How is Judaisma’s Relationship with Time Unique?
As we enter 2019, it is notable that, Jewishly, we continue with the year 5779 in the Jewish calendar, which marked the change in years on Rosh Hashanah. We celebrate a New Year very differently, Jewishly, than we do with the Gregorian calendar, given the secular tendency to leave the old behind and welcome the new, while with Rosh Hashanah, we embark on the New Year with a close study of and reflection on the year that was.
Beyond this vivid difference between forgetting the old vs. remembering it, and studying it closely, as lessons to absorb for making the coming year better, Judaism focuses on time and our relationship to it in a unique way. While western society moves in a linear fashion from year to year into the unknown as we set goals or resolutions and strive to meet them, Jewishly, we are grounded in time as a mystery; we do not presume to know or anticipate outcomes as we schedule goals to achieve them. Instead, we live with uncertainty accompanied by an acceptance of Covenant with HaShem.
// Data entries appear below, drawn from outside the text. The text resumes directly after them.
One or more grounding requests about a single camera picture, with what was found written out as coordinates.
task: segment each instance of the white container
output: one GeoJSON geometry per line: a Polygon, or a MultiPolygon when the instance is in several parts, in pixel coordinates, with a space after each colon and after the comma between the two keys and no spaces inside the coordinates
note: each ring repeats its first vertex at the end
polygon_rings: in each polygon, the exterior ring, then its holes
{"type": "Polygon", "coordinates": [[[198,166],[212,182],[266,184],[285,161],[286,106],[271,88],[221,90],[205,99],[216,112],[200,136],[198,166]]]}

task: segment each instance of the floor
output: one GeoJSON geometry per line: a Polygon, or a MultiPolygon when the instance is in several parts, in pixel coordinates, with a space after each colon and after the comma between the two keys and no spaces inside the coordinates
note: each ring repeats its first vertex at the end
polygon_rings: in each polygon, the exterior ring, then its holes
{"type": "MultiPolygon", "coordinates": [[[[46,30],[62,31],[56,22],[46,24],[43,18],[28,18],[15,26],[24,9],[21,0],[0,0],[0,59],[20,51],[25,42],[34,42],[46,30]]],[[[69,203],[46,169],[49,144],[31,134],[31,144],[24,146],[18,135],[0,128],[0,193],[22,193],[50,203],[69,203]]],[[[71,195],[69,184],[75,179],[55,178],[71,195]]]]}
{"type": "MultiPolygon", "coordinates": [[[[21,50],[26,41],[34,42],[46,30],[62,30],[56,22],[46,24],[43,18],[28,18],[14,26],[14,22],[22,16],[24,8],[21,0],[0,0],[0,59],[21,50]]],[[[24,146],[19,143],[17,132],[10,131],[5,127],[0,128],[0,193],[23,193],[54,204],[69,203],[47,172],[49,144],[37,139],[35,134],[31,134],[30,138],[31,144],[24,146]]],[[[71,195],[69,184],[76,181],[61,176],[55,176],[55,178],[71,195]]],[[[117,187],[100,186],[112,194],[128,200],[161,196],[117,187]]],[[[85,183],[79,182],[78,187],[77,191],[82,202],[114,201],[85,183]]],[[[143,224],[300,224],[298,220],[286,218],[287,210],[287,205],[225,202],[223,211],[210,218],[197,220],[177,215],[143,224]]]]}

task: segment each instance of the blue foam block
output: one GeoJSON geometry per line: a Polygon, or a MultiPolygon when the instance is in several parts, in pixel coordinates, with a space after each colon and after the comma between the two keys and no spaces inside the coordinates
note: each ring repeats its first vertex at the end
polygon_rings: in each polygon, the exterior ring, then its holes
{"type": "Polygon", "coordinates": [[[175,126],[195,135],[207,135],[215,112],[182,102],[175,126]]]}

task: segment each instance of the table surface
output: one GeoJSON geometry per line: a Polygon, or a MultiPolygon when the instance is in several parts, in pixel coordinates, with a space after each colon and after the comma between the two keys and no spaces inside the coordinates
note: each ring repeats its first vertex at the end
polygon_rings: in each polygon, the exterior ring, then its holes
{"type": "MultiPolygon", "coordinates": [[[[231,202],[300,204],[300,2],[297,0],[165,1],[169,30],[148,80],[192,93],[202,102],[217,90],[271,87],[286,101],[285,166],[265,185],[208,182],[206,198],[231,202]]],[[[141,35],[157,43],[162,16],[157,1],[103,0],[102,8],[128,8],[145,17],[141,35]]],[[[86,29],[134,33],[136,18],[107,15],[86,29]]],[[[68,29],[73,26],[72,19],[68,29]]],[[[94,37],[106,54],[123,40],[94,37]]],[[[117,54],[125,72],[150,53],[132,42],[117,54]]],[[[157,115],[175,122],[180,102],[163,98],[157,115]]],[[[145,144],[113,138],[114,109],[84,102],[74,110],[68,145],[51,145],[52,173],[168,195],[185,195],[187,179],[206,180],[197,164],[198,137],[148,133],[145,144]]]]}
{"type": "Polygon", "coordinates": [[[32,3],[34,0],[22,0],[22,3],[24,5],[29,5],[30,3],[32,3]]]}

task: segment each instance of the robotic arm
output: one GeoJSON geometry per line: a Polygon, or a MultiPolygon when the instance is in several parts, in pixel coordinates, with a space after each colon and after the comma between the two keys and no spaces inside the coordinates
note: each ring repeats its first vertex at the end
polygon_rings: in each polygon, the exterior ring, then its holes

It all began with promises of greatness to the Ancestors, particularly assurances to Abraham that he and his people would settle in the land that God showed him, Canaan…Israel. What is paradoxical is that despite God’s promises and assurances of our future in Eretz Yisrael, the land of Israel, we have found ourselves throughout Jewish history more outside the land than dwelling in it. The fact that the restoration of Israel in our own time is in its 70th year is beyond remarkable; it is miraculous…a reminder that David Ben Gurion, Israel’s first Prime Minister was guided by the principle that in Israel, to be a realist, you have to believe in miracles!
Jewish relationship with time is paradoxical in that from the moment God showed Moses the night sky on the eve of the first of Nisan marking Jewish liberation from Egypt and an exchange of calendars, from one generated by Pharaoh’s schedule to one presented by God, we have been dedicated to making each moment of time Holy, i.e. Kadosh. We have been tasked with focusing our efforts on partnering with God to make the world Kadosh in pursuit of the day and era when all humankind lives in the state of Shalom, where all parts and groups fit respectfully into the transcendent whole.
In our Covenantal system we have been taught to live with uncertainty and an inability to predict outcomes. As Rabbi Lord Jonathan Sacks teaches in his drash observing the close of the story of the family of the Ancestors as presented in the book of Genesis, we enter a transition from the safety of an Egypt that honored Joseph to a change in circumstances generated by the rise of a Pharaoh who did not “know”, i.e. remember or feel any special relationship with, Joseph. Our fate was turned from being treated as honored guests to becoming considerable threats to be handled cleverly. Accordingly we entered hundreds of years of enslavement.
So, our Covenant, which has been our framework for understanding time and living our journeys, did not bring certainty or security in terms of predicting the outcome God promised our Ancestors. As Rabbi Sacks indicated in his teaching, when a prediction comes true it is considered to be a success; when prophesy comes true it is considered to be a failure. Prophetic warnings of a dire future were efforts to induce us to change our ways and thereby our presumed destiny. Our security does not reside in predicting the outcome; it is grounded in the assurance that no matter how difficult conditions may be or become, we still have our partnership with God; it reminds us in the words of Rabbi Tarfon, that while we are not obliged to finish the task, neither are we free to abandon it.
Entering 2019 it is tempting to throw out the calendar and start over with hopes that this year we might get “it” right and lead our world back to the safe haven of calm, wellbeing and prospects of world peace. Jewishly, we are taught to keep studying the lessons of the past and see what we can do to strengthen the partnership with HaShem, i.e. with each other, in continuing to learn how to work with one another in pursuing goals that will make the world safer than it is at this time, whether in terms of how nations are behaving or how it is going with the weather that continues to stir concerns about our planet’s hospitality for human life and for all of life.
Throughout the Torah we have moments shared by HaShem with promises of a good, healthy and blessed future, amidst stories of ongoing obstacles, challenges and overwhelming conditions that seem to keep that era of Shalom far in the future. Regardless, we are to be unflagging in our commitment to partnership with God and our understanding that with such light shining the way, we will remain steadfast in the partnership and the possibilities it offers for all of us participating in redeeming our world.
May the promise of 2019 be vouchsafed by the work we continue to dedicate ourselves to doing, in the continuation of 5779, to bring our world closer to the Age of Shalom for which we all yearn.